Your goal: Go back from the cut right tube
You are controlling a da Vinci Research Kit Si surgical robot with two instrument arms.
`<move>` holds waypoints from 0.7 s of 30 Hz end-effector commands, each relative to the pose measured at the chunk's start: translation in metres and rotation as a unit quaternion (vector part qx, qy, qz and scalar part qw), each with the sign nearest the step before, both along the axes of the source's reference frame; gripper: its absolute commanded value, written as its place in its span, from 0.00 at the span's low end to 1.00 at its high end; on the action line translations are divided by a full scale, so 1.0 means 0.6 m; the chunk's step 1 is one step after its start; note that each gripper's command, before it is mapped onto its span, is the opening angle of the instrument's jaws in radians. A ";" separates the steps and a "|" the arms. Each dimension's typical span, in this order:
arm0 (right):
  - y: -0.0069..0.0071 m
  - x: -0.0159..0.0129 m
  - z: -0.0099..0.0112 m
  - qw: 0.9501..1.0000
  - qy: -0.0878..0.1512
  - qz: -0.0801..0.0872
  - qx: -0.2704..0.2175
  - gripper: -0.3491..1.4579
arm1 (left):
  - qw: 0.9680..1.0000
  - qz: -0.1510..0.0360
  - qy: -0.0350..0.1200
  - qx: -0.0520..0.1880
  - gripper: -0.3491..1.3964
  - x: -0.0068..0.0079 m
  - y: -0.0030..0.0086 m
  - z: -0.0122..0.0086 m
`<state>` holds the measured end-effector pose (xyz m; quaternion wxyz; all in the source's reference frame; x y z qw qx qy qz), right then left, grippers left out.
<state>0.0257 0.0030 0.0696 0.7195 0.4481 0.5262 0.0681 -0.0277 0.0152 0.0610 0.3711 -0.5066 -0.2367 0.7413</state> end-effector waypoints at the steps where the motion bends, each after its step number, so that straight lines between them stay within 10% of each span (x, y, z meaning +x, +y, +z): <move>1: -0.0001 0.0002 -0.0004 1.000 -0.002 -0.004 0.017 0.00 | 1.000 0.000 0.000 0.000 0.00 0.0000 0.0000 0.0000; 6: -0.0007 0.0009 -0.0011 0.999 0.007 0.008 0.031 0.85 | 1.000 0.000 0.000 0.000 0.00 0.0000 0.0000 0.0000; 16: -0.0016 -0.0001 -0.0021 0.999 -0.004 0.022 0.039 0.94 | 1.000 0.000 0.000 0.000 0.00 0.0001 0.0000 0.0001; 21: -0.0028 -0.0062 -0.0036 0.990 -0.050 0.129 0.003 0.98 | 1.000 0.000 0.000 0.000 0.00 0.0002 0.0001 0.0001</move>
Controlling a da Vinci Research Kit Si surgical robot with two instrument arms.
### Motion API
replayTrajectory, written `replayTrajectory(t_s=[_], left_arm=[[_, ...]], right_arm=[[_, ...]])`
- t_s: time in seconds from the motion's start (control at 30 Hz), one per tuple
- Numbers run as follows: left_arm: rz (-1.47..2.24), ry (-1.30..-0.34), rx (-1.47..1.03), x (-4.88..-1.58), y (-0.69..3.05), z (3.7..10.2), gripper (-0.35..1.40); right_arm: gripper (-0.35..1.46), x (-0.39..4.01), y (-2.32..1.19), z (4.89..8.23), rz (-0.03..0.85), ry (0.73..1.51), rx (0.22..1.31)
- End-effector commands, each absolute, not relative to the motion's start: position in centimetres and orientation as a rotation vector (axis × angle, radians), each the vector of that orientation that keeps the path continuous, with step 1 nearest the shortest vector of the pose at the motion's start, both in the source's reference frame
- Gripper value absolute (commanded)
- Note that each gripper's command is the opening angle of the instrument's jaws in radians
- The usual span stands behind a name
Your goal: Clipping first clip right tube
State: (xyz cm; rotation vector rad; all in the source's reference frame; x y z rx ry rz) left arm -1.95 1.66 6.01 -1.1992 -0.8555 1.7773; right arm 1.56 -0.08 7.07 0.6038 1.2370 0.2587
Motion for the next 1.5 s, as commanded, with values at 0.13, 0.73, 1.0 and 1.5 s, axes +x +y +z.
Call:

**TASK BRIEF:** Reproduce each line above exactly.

**SOLUTION FOR THIS EXERCISE:**
Your goal: Go back from the cut right tube
You are controlling a da Vinci Research Kit Si surgical robot with two instrument arms.
`<move>` holds waypoints from 0.7 s of 30 Hz end-effector commands, each relative to the pose measured at the chunk's start: translation in metres and rotation as a unit quaternion (vector part qx, qy, qz and scalar part qw), each with the sign nearest the step before, both along the axes of the source's reference frame; gripper: its absolute commanded value, written as its place in its span, from 0.00 at the span's low end to 1.00 at its high end; on the action line translations are divided by a full scale, so 1.0 means 0.6 m; the chunk's step 1 is one step after its start; note that each gripper's command, before it is mapped onto its span, is the opening angle of the instrument's jaws in radians. A ";" separates the steps and a "|" the arms. Each dimension's typical span, in this order:
arm0 (right):
  - y: -0.0069..0.0071 m
  - x: -0.0159..0.0129 m
  - z: -0.0099..0.0112 m
  - qw: 0.9501..1.0000
  - qy: -0.0878..0.1512
  - qz: -0.0801..0.0872
  - qx: -0.2704..0.2175
  - gripper: -0.3491..1.4579
arm1 (left):
  - qw: 0.9680..1.0000
  - qz: -0.1510..0.0360
  - qy: -0.0350..0.1200
  - qx: -0.0520..0.1880
  - gripper: -0.3491..1.3964
  - x: -0.0068..0.0079 m
  - y: -0.0030..0.0086 m
  - z: -0.0122..0.0086 m
`<state>` holds the measured end-effector pose (xyz m; quaternion wxyz; all in the source's reference frame; x y z qw qx qy qz), right then left, grippers left out.
<state>0.0257 0.0030 0.0696 0.7195 0.4481 0.5262 0.0681 -0.0277 0.0152 0.0610 0.3711 -0.5066 -0.2367 0.7413</state> end-effector waypoints at the steps where the motion bends, each after its step number, so that straight lines between them stay within 10% of each span (x, y, z meaning +x, +y, +z): <move>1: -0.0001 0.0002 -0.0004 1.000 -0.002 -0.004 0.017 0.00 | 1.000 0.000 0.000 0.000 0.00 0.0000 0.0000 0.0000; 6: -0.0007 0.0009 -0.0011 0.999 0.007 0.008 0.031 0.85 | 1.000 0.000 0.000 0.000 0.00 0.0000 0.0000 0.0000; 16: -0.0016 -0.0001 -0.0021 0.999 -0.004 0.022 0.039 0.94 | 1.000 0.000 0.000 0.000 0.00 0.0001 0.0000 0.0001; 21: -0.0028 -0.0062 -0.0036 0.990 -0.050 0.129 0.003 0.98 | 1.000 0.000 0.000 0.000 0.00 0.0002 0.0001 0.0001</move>
Controlling a da Vinci Research Kit Si surgical robot with two instrument arms.
### Motion API
replayTrajectory, written `replayTrajectory(t_s=[_], left_arm=[[_, ...]], right_arm=[[_, ...]])`
- t_s: time in seconds from the motion's start (control at 30 Hz), one per tuple
- Numbers run as follows: left_arm: rz (-1.47..2.24), ry (-1.30..-0.34), rx (-1.47..1.03), x (-4.88..-1.58), y (-0.69..3.05), z (3.7..10.2), gripper (-0.35..1.40); right_arm: gripper (-0.35..1.46), x (-0.39..4.01), y (-2.32..1.19), z (4.89..8.23), rz (-0.03..0.85), ry (0.73..1.51), rx (0.22..1.31)
- End-effector commands, each absolute, not relative to the motion's start: position in centimetres and orientation as a rotation vector (axis × angle, radians), each the vector of that orientation that keeps the path continuous, with step 1 nearest the shortest vector of the pose at the motion's start, both in the source's reference frame
- Gripper value absolute (commanded)
- Note that each gripper's command is the opening angle of the instrument's jaws in radians
- The usual span stands behind a name
Your goal: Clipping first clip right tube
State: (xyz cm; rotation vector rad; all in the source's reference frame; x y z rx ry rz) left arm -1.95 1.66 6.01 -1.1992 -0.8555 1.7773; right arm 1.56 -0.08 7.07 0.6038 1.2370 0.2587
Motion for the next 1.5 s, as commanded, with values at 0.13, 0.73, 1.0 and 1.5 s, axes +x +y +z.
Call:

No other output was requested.